**What to work on**
Lines from the opening of the material through the line containing "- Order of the" must be duplicated word for word. Pictures are not.

**Input data**
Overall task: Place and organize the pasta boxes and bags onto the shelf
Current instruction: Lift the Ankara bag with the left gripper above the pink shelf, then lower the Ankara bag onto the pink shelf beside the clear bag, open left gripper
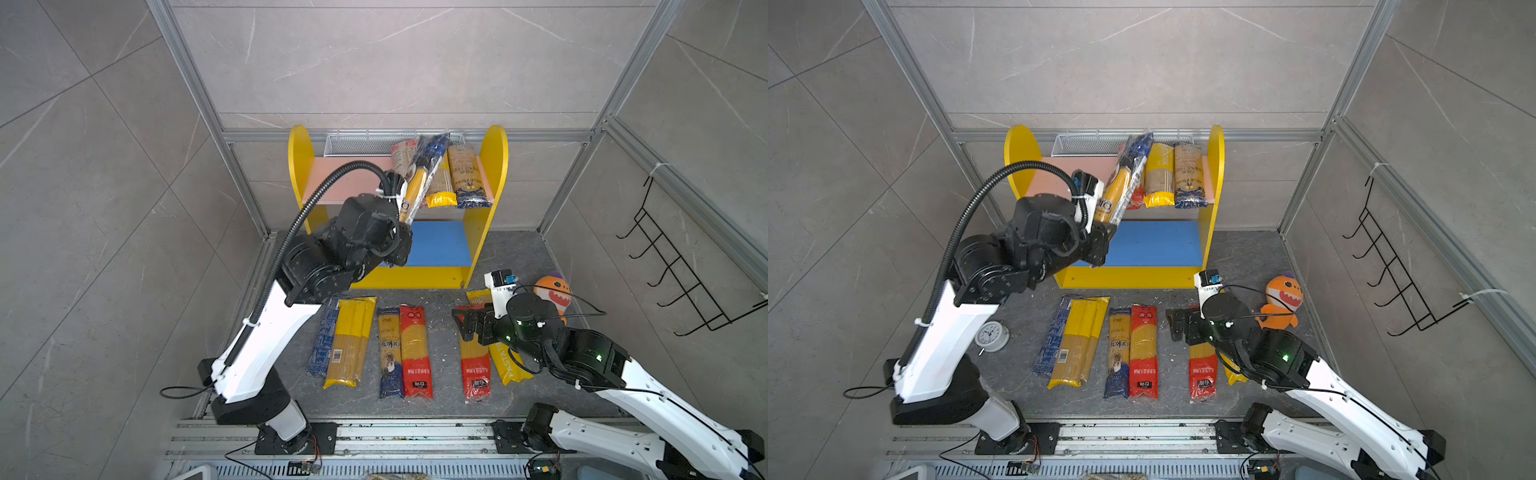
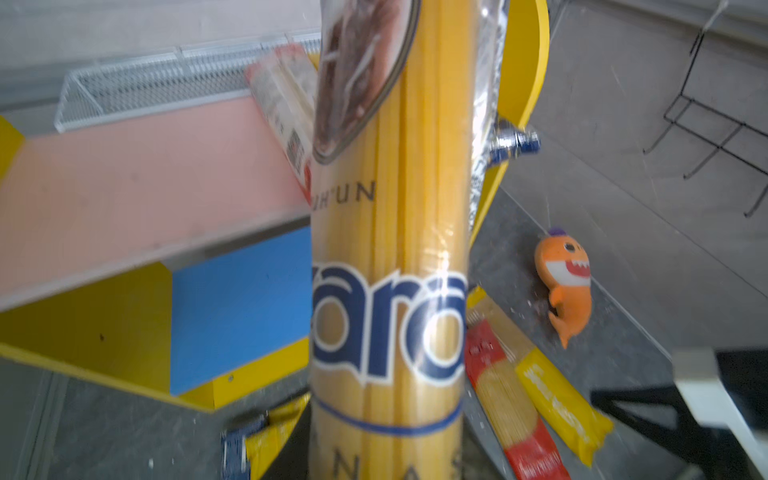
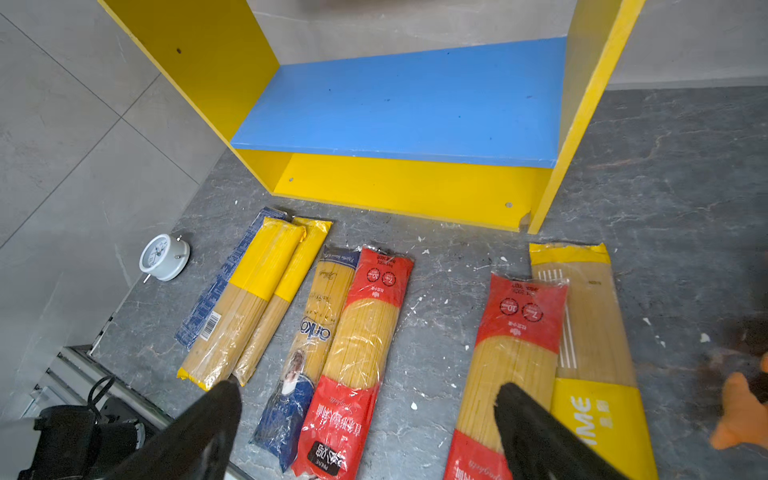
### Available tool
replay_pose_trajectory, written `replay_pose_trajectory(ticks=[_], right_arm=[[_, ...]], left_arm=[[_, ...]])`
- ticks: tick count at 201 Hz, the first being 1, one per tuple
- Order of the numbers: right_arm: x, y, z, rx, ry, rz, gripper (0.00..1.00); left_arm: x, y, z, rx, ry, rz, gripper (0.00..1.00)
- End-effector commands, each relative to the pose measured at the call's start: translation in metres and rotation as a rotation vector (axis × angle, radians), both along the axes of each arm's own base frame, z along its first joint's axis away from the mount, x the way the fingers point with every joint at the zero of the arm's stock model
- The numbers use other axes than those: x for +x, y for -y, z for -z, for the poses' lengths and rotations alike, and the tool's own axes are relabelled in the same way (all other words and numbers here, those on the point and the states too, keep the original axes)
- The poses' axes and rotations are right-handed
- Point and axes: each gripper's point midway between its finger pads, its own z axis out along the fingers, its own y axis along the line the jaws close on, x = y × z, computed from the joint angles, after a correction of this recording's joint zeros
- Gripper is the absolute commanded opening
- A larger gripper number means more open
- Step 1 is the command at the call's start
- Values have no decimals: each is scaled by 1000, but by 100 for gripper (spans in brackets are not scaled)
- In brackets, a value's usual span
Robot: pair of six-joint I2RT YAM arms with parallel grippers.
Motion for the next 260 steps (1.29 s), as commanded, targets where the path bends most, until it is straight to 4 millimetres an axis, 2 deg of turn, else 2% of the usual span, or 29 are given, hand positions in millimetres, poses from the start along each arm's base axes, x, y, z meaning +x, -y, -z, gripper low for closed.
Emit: replay_pose_trajectory(ticks=[1,35,58,99,153,176,194,214,238,260], right_arm=[[6,8,-9,-55,35,26,99],[15,2,-16,-67,65,31,99],[21,0,-16,-93,72,43,99],[29,2,-11,-136,74,71,99],[39,4,0,-122,38,76,99],[42,7,5,-111,18,85,99],[41,8,8,-102,5,83,99],[39,13,9,-98,2,90,99],[38,18,9,-98,-2,101,99],[37,21,10,-96,-3,106,99]], left_arm=[[24,-45,-80,-179,205,-101,0],[84,-50,-76,-292,202,-137,0],[110,-41,-70,-334,186,-122,0],[130,-42,-77,-444,189,-103,0],[147,-41,-67,-520,129,-70,0],[150,-32,-65,-554,106,-22,12],[152,-24,-63,-586,77,22,30],[155,-22,-57,-589,55,29,45],[157,-19,-54,-593,41,41,69],[157,-16,-54,-602,38,59,75]])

**Output below**
Overall task: Place and organize the pasta boxes and bags onto the shelf
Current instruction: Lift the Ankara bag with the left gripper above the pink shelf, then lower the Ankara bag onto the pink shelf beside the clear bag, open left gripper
### Available tool
replay_pose_trajectory, written `replay_pose_trajectory(ticks=[_], right_arm=[[_, ...]], left_arm=[[_, ...]])`
- ticks: tick count at 201 Hz, the first being 1, one per tuple
- Order of the numbers: right_arm: x, y, z, rx, ry, rz, gripper (0.00..1.00); left_arm: x, y, z, rx, ry, rz, gripper (0.00..1.00)

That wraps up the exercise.